1982 Anayasanın 2. maddesinde hukuk devleti ilkesinden
bahsedilmektedir. Türkiye Cumhuriyeti Devletin temel niteliklerinden biri
olarak nitelenen “Hukuk devleti ilkesi, insan haklarına saygılı ve bu hakları
koruyucu âdil bir hukuk düzeni kuran ve bunu devam ettirmekle kendini yükümlü
sayan, bütün davranışlarında hukuk kurallarına ve Anayasa'ya uygun, bütün eylem
ve işlemleri yargı denetimine bağlı olan devlet demektir” (Kemal Gözler, Türk
Anayasa Hukuku, Bursa, Ekin Kitabevi Yayınları, 2000, s. 169-178)
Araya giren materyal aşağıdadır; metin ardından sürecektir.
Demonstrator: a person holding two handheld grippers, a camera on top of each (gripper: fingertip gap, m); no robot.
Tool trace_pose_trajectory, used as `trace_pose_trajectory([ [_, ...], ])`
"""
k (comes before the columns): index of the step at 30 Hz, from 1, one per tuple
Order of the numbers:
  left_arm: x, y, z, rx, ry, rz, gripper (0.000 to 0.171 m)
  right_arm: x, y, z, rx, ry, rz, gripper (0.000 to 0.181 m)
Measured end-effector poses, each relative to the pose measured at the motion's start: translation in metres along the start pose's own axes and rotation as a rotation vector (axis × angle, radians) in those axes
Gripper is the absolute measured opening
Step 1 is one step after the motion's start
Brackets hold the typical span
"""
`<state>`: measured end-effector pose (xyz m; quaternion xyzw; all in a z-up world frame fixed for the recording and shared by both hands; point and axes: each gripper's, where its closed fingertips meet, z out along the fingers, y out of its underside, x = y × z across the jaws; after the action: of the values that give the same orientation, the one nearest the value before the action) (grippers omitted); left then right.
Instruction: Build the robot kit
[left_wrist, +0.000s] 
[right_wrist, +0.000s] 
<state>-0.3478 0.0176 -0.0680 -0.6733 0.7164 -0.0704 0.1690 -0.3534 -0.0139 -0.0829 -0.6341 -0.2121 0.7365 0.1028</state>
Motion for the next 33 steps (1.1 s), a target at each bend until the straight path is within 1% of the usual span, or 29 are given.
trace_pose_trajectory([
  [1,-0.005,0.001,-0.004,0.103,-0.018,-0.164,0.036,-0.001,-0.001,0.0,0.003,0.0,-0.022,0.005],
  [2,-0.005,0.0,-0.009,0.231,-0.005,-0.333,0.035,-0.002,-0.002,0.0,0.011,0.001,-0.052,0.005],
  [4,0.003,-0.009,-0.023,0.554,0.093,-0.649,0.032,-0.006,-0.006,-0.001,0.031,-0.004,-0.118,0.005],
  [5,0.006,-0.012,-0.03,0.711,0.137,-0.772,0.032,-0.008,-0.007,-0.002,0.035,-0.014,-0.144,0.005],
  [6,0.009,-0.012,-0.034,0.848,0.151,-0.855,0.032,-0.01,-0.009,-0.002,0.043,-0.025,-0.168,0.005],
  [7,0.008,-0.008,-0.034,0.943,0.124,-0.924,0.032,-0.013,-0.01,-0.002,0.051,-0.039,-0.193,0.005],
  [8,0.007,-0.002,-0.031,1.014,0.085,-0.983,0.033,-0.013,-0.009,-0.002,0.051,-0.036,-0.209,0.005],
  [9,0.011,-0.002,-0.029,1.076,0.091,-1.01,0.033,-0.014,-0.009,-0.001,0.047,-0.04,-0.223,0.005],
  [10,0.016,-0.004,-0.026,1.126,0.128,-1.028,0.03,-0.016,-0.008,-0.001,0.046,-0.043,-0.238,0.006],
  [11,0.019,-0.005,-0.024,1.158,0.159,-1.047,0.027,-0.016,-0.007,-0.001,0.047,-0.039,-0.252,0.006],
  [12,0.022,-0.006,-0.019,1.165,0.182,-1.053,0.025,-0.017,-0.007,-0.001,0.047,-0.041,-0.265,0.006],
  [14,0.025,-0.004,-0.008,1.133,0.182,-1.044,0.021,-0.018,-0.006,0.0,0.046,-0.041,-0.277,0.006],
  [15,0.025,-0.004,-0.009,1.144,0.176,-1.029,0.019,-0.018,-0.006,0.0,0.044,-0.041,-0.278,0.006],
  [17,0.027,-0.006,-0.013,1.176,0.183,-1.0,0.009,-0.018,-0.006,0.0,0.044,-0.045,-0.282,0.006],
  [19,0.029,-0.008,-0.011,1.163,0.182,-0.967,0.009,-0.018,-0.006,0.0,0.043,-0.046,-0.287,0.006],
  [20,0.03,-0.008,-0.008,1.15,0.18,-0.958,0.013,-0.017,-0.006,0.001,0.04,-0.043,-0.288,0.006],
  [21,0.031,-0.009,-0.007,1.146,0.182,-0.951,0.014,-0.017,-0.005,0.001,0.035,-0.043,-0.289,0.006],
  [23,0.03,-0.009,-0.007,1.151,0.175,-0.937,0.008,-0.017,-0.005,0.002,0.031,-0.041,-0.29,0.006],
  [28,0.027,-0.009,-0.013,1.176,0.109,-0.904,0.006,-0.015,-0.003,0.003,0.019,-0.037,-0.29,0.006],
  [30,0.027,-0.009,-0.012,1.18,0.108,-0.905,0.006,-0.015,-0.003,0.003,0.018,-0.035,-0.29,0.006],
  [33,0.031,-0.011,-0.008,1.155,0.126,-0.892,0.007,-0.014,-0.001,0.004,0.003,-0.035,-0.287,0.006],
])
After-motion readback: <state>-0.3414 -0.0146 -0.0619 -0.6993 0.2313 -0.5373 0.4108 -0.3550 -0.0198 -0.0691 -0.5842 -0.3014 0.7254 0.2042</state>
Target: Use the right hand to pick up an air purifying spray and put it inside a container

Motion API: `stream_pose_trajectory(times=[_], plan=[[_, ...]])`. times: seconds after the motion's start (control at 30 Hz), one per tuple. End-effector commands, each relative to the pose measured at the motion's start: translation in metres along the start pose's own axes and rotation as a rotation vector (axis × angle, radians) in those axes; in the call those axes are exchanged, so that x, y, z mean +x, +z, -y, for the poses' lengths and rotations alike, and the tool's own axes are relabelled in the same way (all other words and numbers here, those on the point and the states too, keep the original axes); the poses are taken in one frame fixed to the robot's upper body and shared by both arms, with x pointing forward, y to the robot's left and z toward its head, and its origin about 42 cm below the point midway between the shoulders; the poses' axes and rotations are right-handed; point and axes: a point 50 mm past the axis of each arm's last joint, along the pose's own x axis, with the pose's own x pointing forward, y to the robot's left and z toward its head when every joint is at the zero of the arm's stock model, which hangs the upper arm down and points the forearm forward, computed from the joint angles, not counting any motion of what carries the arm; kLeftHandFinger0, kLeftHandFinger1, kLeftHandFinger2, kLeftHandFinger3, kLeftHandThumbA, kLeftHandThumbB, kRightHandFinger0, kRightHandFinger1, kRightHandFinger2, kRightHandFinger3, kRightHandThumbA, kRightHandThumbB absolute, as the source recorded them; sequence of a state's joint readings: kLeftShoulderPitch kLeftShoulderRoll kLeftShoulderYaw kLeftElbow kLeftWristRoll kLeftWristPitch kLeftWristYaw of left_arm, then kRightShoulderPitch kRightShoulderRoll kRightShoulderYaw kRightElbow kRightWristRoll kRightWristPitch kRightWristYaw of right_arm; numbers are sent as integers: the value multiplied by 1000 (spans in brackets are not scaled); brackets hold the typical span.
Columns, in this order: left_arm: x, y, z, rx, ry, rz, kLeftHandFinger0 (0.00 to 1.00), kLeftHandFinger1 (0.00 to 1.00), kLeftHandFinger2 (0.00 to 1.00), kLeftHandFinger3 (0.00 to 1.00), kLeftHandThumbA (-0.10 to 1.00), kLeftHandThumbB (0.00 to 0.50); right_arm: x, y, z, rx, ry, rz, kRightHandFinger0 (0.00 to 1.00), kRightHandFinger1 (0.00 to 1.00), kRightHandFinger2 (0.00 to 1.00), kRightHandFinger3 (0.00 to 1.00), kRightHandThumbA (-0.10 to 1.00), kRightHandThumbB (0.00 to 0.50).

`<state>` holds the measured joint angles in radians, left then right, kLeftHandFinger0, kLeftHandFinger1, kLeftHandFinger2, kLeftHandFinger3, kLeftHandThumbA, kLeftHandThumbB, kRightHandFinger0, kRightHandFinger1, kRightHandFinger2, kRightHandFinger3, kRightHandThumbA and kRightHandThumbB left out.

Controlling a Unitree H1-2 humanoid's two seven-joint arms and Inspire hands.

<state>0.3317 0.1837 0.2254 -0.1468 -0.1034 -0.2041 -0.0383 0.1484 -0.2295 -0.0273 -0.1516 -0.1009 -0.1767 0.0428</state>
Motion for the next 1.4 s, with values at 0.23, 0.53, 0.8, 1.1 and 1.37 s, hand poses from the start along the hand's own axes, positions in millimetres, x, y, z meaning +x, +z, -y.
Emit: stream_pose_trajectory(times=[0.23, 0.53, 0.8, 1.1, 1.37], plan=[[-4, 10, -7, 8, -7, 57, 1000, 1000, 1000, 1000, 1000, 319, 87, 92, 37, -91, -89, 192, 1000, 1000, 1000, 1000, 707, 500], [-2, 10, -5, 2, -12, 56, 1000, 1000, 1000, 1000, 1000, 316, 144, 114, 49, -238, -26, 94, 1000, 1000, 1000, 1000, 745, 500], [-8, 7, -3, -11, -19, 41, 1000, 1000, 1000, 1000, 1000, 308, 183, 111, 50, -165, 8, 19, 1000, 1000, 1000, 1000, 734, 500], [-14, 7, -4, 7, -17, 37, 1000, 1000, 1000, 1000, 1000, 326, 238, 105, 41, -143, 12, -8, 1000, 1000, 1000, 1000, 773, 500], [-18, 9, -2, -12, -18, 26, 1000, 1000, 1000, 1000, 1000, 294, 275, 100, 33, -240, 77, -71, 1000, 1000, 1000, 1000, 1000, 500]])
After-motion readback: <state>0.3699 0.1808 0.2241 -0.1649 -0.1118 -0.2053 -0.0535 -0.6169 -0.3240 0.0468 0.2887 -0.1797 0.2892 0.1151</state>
Bu anlamda kanunların kamu yararının sağlanmasını amaç edinmesi, genel
objektif ve adil kurallar içermesi hukuk devleti olmanın temel ilkeleridir. Bu
nedenle her ne kadar kanun koyucu yasaları yapmaya anayasal olarak yetkili
kılınmış ise de bu yetkisini kullanırken adalet ve kamu yararının sağlanması
gibi ölçütleri gözetir. İptali istenen yasal düzenlemeler, yargının içinde
bulunduğu ve yukarıda ayrıntılı olarak izah edilen nedenlerle fiili duruma
uygun düşmediğinden kamu yararının gerçekleşmesinin sağlayacak nitelikte
değildir. Yargılamanın uzamasına, dosyalarda daha fazla masraf yapılmasına ve
vatandaşın adalete geç erişimini sağlayacak olan ilgili düzenlemeler hukuk
devleti ilkesine uygun olmadığı gibi Anayasanın 36. maddesinde ve Avrupa İnsan
Hakları Sözleşmesinin 6. maddesinde yer alan “adil yargılanma hakkı”na uygun
değildir. Adli yargılanma hakkının temel unsurlarından olan makul sürede
yargılanma hakkının da yukarıda belirtilen yeni düzenlemeler neticesinde ihlal
edileceği ve vatandaşların adalete geç erişiminin sağlanacağı sabittir.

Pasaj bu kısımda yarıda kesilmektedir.